## Work to complete
Output each line of the material exactly as it stands.

## Supplied material

##########

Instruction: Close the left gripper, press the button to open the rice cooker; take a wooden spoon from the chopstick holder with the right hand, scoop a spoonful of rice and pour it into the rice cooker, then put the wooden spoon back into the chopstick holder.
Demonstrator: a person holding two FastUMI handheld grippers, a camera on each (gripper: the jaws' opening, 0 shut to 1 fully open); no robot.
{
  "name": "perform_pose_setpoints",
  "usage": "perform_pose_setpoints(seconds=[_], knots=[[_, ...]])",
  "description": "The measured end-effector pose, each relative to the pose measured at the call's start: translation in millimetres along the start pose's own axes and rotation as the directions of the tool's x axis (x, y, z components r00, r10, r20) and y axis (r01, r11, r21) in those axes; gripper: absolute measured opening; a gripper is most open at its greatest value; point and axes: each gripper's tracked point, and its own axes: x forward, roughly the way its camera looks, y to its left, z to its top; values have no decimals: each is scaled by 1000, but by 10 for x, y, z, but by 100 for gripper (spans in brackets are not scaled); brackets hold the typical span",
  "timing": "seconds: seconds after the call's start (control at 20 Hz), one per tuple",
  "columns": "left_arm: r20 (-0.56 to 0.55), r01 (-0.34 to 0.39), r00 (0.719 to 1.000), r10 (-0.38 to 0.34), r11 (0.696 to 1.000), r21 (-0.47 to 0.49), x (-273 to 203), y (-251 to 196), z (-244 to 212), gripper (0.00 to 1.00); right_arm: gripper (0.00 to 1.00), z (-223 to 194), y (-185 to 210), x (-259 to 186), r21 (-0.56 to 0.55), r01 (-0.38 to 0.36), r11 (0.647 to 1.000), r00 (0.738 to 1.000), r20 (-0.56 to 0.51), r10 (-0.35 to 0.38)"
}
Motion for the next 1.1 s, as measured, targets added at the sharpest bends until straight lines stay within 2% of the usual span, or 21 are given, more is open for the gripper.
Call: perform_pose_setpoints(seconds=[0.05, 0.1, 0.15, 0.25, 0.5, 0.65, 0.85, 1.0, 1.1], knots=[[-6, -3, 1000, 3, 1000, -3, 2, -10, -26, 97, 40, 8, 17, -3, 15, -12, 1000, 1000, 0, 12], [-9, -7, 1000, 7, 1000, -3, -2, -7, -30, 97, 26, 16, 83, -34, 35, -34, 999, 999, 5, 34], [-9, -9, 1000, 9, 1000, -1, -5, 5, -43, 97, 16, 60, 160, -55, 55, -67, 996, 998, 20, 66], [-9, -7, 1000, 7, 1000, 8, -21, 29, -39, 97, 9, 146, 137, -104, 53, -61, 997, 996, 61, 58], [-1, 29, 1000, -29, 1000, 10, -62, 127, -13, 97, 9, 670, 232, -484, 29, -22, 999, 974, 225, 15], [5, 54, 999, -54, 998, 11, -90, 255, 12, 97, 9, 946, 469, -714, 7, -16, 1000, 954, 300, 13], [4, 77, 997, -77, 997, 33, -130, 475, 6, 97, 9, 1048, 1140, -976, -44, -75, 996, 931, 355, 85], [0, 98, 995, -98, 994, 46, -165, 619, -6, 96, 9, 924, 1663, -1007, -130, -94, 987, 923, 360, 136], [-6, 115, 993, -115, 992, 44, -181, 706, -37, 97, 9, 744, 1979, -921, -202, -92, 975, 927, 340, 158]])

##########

## Answer to the problem
Instruction: Close the left gripper, press the button to open the rice cooker; take a wooden spoon from the chopstick holder with the right hand, scoop a spoonful of rice and pour it into the rice cooker, then put the wooden spoon back into the chopstick holder.
Demonstrator: a person holding two FastUMI handheld grippers, a camera on each (gripper: the jaws' opening, 0 shut to 1 fully open); no robot.
{
  "name": "perform_pose_setpoints",
  "usage": "perform_pose_setpoints(seconds=[_], knots=[[_, ...]])",
  "description": "The measured end-effector pose, each relative to the pose measured at the call's start: translation in millimetres along the start pose's own axes and rotation as the directions of the tool's x axis (x, y, z components r00, r10, r20) and y axis (r01, r11, r21) in those axes; gripper: absolute measured opening; a gripper is most open at its greatest value; point and axes: each gripper's tracked point, and its own axes: x forward, roughly the way its camera looks, y to its left, z to its top; values have no decimals: each is scaled by 1000, but by 10 for x, y, z, but by 100 for gripper (spans in brackets are not scaled); brackets hold the typical span",
  "timing": "seconds: seconds after the call's start (control at 20 Hz), one per tuple",
  "columns": "left_arm: r20 (-0.56 to 0.55), r01 (-0.34 to 0.39), r00 (0.719 to 1.000), r10 (-0.38 to 0.34), r11 (0.696 to 1.000), r21 (-0.47 to 0.49), x (-273 to 203), y (-251 to 196), z (-244 to 212), gripper (0.00 to 1.00); right_arm: gripper (0.00 to 1.00), z (-223 to 194), y (-185 to 210), x (-259 to 186), r21 (-0.56 to 0.55), r01 (-0.38 to 0.36), r11 (0.647 to 1.000), r00 (0.738 to 1.000), r20 (-0.56 to 0.51), r10 (-0.35 to 0.38)"
}
Motion for the next 1.1 s, as measured, targets added at the sharpest bends until straight lines stay within 2% of the usual span, or 21 are given, more is open for the gripper.
Call: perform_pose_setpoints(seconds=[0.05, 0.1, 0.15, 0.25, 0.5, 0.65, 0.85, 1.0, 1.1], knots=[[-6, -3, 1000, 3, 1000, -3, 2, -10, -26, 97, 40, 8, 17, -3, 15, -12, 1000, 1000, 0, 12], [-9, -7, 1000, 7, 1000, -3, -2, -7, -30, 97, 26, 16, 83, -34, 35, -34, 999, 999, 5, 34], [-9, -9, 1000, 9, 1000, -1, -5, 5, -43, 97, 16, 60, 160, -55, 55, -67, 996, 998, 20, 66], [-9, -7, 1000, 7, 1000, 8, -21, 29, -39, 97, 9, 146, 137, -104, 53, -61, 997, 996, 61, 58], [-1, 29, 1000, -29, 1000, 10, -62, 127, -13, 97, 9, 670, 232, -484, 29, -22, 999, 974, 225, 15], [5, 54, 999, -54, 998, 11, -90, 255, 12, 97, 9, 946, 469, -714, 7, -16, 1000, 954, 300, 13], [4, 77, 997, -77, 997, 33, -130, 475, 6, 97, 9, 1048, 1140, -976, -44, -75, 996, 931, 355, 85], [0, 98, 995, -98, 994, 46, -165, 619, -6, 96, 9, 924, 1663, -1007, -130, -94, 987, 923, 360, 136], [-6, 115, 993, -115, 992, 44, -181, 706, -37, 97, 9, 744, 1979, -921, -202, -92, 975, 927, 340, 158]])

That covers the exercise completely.